→ **Task directions**: Omit every picture, then return each line of the data below exactly.

→ **Listed records**:
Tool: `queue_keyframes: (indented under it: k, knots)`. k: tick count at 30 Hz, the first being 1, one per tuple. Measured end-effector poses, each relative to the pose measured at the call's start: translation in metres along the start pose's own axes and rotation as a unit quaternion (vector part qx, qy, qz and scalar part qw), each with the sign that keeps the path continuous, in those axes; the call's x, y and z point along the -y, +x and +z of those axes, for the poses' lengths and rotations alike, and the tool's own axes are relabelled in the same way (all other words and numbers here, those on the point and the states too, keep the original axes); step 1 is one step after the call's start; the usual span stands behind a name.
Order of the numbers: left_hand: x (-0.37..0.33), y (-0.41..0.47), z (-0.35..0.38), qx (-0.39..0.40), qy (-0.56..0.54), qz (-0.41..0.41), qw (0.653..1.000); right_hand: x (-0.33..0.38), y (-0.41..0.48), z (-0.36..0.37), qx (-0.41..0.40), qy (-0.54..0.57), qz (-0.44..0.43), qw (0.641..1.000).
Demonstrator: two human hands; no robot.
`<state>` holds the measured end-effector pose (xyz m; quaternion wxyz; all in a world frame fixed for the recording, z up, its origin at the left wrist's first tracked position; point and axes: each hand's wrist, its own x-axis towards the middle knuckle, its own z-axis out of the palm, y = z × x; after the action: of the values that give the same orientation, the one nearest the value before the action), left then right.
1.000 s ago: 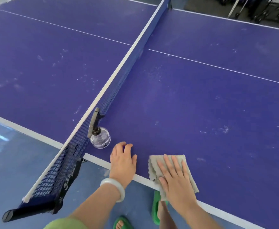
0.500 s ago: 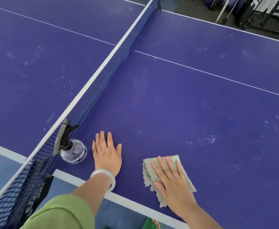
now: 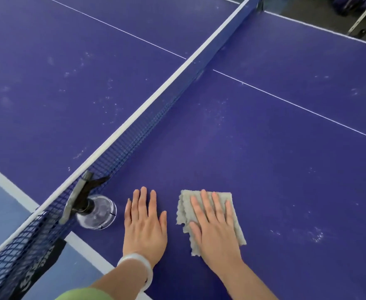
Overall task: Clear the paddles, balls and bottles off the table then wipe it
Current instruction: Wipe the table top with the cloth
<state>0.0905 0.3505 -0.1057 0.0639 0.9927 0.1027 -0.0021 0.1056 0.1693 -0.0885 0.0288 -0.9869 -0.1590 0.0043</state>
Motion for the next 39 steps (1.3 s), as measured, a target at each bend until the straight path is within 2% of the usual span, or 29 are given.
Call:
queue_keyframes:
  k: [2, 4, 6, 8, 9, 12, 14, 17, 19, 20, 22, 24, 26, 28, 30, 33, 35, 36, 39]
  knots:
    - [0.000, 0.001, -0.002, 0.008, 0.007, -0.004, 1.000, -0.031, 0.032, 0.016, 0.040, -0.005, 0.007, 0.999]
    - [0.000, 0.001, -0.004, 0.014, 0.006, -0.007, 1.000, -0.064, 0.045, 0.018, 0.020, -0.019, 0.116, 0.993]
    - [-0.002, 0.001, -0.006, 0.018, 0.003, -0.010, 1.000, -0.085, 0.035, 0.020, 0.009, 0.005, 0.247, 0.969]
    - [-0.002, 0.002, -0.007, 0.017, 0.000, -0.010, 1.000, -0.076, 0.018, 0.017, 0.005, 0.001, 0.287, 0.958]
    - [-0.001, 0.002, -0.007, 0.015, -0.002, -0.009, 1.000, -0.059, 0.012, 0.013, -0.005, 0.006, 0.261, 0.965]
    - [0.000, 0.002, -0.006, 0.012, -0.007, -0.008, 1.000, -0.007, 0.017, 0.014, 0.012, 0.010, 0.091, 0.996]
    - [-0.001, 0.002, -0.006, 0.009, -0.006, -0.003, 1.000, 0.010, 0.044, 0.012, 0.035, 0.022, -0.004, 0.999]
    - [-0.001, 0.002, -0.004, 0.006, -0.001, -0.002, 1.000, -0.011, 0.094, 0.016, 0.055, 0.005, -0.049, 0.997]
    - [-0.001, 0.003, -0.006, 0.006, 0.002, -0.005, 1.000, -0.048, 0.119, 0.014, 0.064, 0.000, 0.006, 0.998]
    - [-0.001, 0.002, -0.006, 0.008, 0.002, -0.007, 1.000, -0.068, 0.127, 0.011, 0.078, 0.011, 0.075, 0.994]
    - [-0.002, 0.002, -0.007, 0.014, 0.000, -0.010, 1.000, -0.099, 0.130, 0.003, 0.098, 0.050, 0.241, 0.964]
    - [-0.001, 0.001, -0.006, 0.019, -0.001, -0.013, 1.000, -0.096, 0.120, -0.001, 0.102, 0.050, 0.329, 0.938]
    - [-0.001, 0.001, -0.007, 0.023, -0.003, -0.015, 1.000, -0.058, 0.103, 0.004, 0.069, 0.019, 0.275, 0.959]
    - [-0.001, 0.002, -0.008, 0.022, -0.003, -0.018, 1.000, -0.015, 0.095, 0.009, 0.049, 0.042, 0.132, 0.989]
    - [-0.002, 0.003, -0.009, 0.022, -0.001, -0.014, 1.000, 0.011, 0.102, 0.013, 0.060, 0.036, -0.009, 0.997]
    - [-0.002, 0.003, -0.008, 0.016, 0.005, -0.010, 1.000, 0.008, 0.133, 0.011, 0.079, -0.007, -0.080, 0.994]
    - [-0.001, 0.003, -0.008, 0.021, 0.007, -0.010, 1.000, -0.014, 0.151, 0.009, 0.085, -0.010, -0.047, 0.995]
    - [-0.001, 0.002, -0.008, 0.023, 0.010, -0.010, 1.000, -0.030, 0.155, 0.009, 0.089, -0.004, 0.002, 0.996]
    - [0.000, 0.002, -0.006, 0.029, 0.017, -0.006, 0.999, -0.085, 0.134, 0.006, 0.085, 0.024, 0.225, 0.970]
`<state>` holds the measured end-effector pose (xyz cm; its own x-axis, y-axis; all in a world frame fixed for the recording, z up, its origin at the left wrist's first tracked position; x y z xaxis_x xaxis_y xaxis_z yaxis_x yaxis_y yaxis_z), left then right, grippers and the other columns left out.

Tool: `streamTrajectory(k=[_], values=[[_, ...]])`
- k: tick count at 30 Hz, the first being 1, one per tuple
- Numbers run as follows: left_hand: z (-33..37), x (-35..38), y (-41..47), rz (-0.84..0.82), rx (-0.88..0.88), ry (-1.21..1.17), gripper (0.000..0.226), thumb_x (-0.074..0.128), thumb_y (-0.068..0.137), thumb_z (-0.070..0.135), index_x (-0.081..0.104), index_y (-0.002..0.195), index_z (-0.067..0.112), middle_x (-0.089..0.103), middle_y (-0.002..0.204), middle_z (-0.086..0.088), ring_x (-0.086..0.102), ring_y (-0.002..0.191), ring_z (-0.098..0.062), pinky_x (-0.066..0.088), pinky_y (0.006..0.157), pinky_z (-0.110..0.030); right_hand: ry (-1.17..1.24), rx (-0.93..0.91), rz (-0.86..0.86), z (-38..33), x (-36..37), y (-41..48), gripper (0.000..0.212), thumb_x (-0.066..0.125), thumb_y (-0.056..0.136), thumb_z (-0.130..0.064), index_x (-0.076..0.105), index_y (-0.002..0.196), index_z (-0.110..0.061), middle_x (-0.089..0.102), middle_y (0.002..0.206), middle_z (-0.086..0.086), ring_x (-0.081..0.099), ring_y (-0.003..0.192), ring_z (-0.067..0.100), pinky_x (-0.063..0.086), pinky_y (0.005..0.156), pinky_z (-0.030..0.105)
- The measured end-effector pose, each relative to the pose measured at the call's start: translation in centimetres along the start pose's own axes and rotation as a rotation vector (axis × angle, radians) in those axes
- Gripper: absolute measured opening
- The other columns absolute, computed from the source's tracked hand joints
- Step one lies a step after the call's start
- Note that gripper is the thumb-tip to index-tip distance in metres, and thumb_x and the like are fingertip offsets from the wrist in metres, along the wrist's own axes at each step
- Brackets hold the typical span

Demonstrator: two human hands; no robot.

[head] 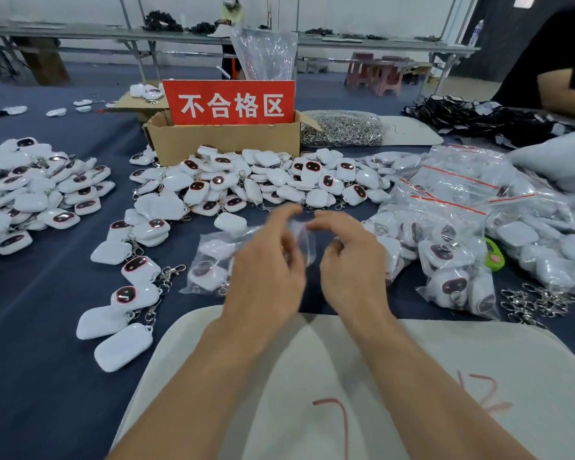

→ **Result for this exercise**:
Tool: `queue_keyframes: (indented under it: k, knots)`. k: tick count at 30 Hz, the first being 1, one per tuple. Measured end-effector poses, each relative to the pose measured at the call's start: translation in metres along the start pose's own axes and rotation as a unit quaternion (vector part qx, qy, qz and scalar part qw), each with the sign that keeps the path continuous, in those axes; the call's x, y and z point along the -y, +x and +z of those axes, for the poses' lengths and rotations alike, and the tool's own axes are relabelled in the same way (all other words and numbers here, those on the point and the states too, keep the original axes); step 1 is one step after the call's start; the usual span stands behind a name.
Order of the numbers: left_hand: x (-0.37..0.33), y (-0.41..0.47), z (-0.35..0.38), qx (-0.39..0.40), qy (-0.56..0.54), qz (-0.41..0.41), qw (0.653..1.000); right_hand: x (-0.33..0.38), y (-0.41..0.48), z (-0.36..0.37), qx (-0.41..0.40), qy (-0.54..0.57), qz (-0.44..0.43), qw (0.641..1.000).
Demonstrator: two human hands; no robot.
`<state>` holds the measured end-effector pose (xyz m; quaternion wxyz; all in a world frame fixed for the recording, z up, its origin at the left wrist's first tracked position; point and axes: each hand's wrist, its own x-axis towards the middle knuckle, its own z-axis out of the palm, y = z × x; after the action: of the values that give the same orientation, the one nearest the value before the action), left then right.
1.000 s ago: 
0.500 s ago: 
now: 
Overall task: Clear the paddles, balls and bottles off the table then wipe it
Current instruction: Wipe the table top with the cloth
<state>0.0905 0.3505 -0.1057 0.0639 0.9927 0.1027 -0.0021 0.1056 0.1693 -0.0885 0.0288 -0.9869 -0.1590 0.0043</state>
Motion for the next 39 steps (1.3 s), as measured, a target at each bend until the straight path is within 2% of the usual span, or 29 are given.
Call:
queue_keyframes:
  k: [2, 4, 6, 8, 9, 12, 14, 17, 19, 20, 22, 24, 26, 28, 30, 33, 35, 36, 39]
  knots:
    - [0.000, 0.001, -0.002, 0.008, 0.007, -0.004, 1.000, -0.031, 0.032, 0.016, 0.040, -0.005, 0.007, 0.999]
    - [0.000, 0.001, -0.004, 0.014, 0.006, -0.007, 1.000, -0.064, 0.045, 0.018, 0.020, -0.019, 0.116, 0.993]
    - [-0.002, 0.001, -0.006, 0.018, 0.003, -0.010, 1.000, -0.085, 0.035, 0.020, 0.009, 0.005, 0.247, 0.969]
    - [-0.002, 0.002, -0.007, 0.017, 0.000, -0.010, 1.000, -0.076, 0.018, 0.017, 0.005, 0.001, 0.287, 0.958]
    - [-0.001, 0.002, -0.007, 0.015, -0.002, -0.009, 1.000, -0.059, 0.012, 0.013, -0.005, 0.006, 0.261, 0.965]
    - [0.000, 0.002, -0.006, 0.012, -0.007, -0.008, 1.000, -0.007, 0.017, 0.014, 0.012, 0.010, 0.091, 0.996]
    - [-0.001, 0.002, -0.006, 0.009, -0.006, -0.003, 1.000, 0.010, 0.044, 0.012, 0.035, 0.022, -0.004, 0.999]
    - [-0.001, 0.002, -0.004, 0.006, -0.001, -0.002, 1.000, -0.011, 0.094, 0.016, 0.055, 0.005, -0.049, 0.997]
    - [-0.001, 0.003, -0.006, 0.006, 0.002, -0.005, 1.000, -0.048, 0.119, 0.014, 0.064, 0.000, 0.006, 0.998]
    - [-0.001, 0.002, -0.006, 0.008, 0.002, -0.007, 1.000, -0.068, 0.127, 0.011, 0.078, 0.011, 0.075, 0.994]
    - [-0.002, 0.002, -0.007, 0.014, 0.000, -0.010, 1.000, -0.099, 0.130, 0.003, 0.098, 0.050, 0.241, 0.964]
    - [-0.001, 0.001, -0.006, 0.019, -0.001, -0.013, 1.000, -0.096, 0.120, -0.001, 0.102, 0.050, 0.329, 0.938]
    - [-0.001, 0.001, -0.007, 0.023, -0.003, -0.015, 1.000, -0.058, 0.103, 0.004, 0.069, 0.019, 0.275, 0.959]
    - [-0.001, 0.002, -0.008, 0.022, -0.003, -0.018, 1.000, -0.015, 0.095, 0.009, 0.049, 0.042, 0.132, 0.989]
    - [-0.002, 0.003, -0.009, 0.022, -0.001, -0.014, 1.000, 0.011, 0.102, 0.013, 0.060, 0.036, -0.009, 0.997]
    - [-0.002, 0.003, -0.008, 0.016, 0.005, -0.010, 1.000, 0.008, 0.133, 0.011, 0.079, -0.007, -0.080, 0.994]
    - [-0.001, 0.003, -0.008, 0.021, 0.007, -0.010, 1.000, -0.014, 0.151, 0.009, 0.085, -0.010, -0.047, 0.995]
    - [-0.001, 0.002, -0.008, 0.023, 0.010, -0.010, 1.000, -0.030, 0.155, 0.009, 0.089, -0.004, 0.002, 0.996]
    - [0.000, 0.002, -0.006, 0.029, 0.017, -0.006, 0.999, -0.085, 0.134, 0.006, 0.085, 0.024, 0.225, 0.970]
`<state>` holds the measured end-effector pose (xyz cm; its own x-axis, y-axis; all in a world frame fixed for the recording, z up, its origin at the left wrist's first tracked position; x y z xaxis_x xaxis_y xaxis_z yaxis_x yaxis_y yaxis_z), left then right, grippers and the other columns left out.

Tool: `streamTrajectory(k=[_], values=[[_, ...]])`
- k: tick count at 30 Hz, the first being 1, one per tuple
- Numbers run as follows: left_hand: z (-33..37), x (-35..38), y (-41..47), rz (-0.84..0.82), rx (-0.88..0.88), ry (-1.21..1.17), gripper (0.000..0.226), thumb_x (-0.074..0.128), thumb_y (-0.068..0.137), thumb_z (-0.070..0.135), index_x (-0.081..0.104), index_y (-0.002..0.195), index_z (-0.067..0.112), middle_x (-0.089..0.103), middle_y (-0.002..0.204), middle_z (-0.086..0.088), ring_x (-0.086..0.102), ring_y (-0.002..0.191), ring_z (-0.098..0.062), pinky_x (-0.066..0.088), pinky_y (0.006..0.157), pinky_z (-0.110..0.030); right_hand: ry (-1.17..1.24), rx (-0.93..0.91), rz (-0.86..0.86), z (-38..33), x (-36..37), y (-41..48), gripper (0.000..0.212), thumb_x (-0.066..0.125), thumb_y (-0.056..0.136), thumb_z (-0.130..0.064), index_x (-0.076..0.105), index_y (-0.002..0.196), index_z (-0.110..0.061), middle_x (-0.089..0.102), middle_y (0.002..0.206), middle_z (-0.086..0.086), ring_x (-0.081..0.099), ring_y (-0.003..0.192), ring_z (-0.067..0.100), pinky_x (-0.063..0.086), pinky_y (0.005..0.156), pinky_z (-0.030..0.105)
- The measured end-effector pose, each relative to the pose measured at the call's start: translation in centimetres along the start pose's own axes and rotation as a rotation vector (axis × angle, radians) in those axes
- Gripper: absolute measured opening
- The other columns absolute, computed from the source's tracked hand joints
- Step one lies a step after the call's start
- Note that gripper is the thumb-tip to index-tip distance in metres, and thumb_x and the like are fingertip offsets from the wrist in metres, along the wrist's own axes at each step
- Brackets hold the typical span

Demonstrator: two human hands; no robot.

[head] 

This concludes the output.